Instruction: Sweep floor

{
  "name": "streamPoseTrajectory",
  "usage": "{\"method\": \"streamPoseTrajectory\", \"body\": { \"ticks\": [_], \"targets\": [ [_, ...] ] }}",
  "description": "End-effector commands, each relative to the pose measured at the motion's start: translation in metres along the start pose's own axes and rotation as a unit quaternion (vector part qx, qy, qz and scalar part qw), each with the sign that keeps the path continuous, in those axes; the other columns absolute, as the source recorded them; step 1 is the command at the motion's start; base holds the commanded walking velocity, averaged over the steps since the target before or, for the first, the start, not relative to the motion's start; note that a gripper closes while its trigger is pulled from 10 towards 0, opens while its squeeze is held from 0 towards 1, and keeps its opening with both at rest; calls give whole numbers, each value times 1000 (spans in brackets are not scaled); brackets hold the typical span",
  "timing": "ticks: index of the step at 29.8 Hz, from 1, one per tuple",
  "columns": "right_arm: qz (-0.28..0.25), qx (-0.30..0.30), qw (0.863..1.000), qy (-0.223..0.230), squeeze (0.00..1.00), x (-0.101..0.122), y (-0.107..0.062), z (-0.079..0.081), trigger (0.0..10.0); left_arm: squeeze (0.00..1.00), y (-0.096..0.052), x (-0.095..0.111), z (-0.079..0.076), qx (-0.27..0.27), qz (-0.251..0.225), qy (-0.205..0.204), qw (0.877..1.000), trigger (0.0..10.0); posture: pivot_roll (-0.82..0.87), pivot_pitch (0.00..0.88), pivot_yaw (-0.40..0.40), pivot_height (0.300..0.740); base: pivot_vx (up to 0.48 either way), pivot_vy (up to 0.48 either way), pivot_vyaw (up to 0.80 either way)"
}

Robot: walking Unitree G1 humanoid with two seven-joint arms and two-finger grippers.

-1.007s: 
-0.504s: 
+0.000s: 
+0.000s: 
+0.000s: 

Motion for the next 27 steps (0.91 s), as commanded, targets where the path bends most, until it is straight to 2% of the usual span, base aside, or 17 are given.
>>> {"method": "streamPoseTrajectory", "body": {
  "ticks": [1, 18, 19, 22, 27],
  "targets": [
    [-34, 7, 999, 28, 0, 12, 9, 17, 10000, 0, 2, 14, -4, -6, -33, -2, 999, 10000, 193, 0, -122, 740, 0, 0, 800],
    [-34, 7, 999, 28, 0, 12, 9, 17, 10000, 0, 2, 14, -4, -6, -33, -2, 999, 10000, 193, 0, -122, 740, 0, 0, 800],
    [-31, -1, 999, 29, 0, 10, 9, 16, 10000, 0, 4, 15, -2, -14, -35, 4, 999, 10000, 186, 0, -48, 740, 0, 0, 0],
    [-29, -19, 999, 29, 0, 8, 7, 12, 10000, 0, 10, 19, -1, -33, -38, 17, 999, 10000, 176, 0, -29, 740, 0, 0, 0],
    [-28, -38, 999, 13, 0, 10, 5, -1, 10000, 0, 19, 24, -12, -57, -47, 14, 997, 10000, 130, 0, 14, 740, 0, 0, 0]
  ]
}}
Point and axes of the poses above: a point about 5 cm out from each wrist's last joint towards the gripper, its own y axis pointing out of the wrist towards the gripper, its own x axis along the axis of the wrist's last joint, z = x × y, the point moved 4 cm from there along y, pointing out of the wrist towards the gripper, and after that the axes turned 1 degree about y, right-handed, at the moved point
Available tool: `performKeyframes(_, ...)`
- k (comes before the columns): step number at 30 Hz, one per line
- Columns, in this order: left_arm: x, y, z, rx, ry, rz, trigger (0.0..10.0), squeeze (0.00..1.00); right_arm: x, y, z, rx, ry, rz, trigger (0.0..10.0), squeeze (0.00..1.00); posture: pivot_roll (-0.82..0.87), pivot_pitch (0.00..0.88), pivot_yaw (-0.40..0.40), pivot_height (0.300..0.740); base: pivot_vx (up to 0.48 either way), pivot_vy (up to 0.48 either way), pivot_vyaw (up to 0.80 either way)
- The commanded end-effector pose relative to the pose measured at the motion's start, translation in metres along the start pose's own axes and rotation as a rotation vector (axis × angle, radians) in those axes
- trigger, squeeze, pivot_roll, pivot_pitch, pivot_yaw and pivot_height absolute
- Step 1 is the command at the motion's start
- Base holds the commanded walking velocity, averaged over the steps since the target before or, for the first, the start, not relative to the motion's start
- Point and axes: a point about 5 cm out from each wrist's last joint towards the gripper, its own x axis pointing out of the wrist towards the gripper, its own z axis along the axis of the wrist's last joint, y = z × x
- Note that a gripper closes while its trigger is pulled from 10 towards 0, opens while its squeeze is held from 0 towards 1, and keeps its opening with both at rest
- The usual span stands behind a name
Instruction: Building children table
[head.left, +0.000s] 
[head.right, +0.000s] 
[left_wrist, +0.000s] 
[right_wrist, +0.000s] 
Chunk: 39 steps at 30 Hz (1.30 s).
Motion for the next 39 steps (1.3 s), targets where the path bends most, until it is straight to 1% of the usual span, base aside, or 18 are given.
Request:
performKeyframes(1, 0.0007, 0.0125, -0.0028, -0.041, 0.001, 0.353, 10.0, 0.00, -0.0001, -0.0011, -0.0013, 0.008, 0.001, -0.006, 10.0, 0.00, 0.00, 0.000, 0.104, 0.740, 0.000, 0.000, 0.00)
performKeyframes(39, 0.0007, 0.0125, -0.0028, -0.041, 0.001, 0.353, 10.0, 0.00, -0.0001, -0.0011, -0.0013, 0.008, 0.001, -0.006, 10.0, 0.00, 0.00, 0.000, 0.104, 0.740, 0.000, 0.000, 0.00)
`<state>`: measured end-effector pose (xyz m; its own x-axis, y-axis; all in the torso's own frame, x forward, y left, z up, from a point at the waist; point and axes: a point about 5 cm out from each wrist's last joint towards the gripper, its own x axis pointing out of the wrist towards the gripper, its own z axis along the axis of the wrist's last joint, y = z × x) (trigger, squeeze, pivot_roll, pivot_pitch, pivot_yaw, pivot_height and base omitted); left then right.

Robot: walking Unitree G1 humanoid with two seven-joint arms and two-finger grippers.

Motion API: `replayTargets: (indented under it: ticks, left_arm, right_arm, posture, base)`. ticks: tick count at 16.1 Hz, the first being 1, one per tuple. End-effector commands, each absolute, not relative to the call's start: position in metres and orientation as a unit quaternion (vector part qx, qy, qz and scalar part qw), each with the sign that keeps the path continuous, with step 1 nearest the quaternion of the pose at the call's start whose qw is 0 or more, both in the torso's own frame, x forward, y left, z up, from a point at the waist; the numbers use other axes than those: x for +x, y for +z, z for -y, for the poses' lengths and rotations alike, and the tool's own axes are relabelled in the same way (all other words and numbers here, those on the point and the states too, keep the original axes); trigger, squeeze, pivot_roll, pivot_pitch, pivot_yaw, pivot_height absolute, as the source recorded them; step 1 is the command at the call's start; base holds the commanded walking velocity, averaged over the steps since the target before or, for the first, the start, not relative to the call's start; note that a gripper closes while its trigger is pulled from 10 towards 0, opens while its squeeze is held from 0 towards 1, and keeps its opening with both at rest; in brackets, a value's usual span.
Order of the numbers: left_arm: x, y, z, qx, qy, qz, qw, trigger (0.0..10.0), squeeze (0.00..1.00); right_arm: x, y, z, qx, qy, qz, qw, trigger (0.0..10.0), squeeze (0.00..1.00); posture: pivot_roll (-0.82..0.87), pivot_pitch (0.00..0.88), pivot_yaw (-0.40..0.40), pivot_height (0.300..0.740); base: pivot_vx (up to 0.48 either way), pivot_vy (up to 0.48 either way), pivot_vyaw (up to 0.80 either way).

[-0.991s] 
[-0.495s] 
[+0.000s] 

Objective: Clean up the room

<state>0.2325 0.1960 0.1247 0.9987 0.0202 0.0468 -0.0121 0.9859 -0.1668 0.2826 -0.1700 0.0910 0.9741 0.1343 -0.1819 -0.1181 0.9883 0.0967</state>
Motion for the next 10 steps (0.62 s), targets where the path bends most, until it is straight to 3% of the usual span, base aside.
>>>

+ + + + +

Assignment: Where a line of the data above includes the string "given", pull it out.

Written solution:
Motion for the next 27 steps (0.91 s), as commanded, targets where the path bends most, until it is straight to 2% of the usual span, base aside, or 17 are given.
Motion for the next 39 steps (1.3 s), targets where the path bends most, until it is straight to 1% of the usual span, base aside, or 18 are given.

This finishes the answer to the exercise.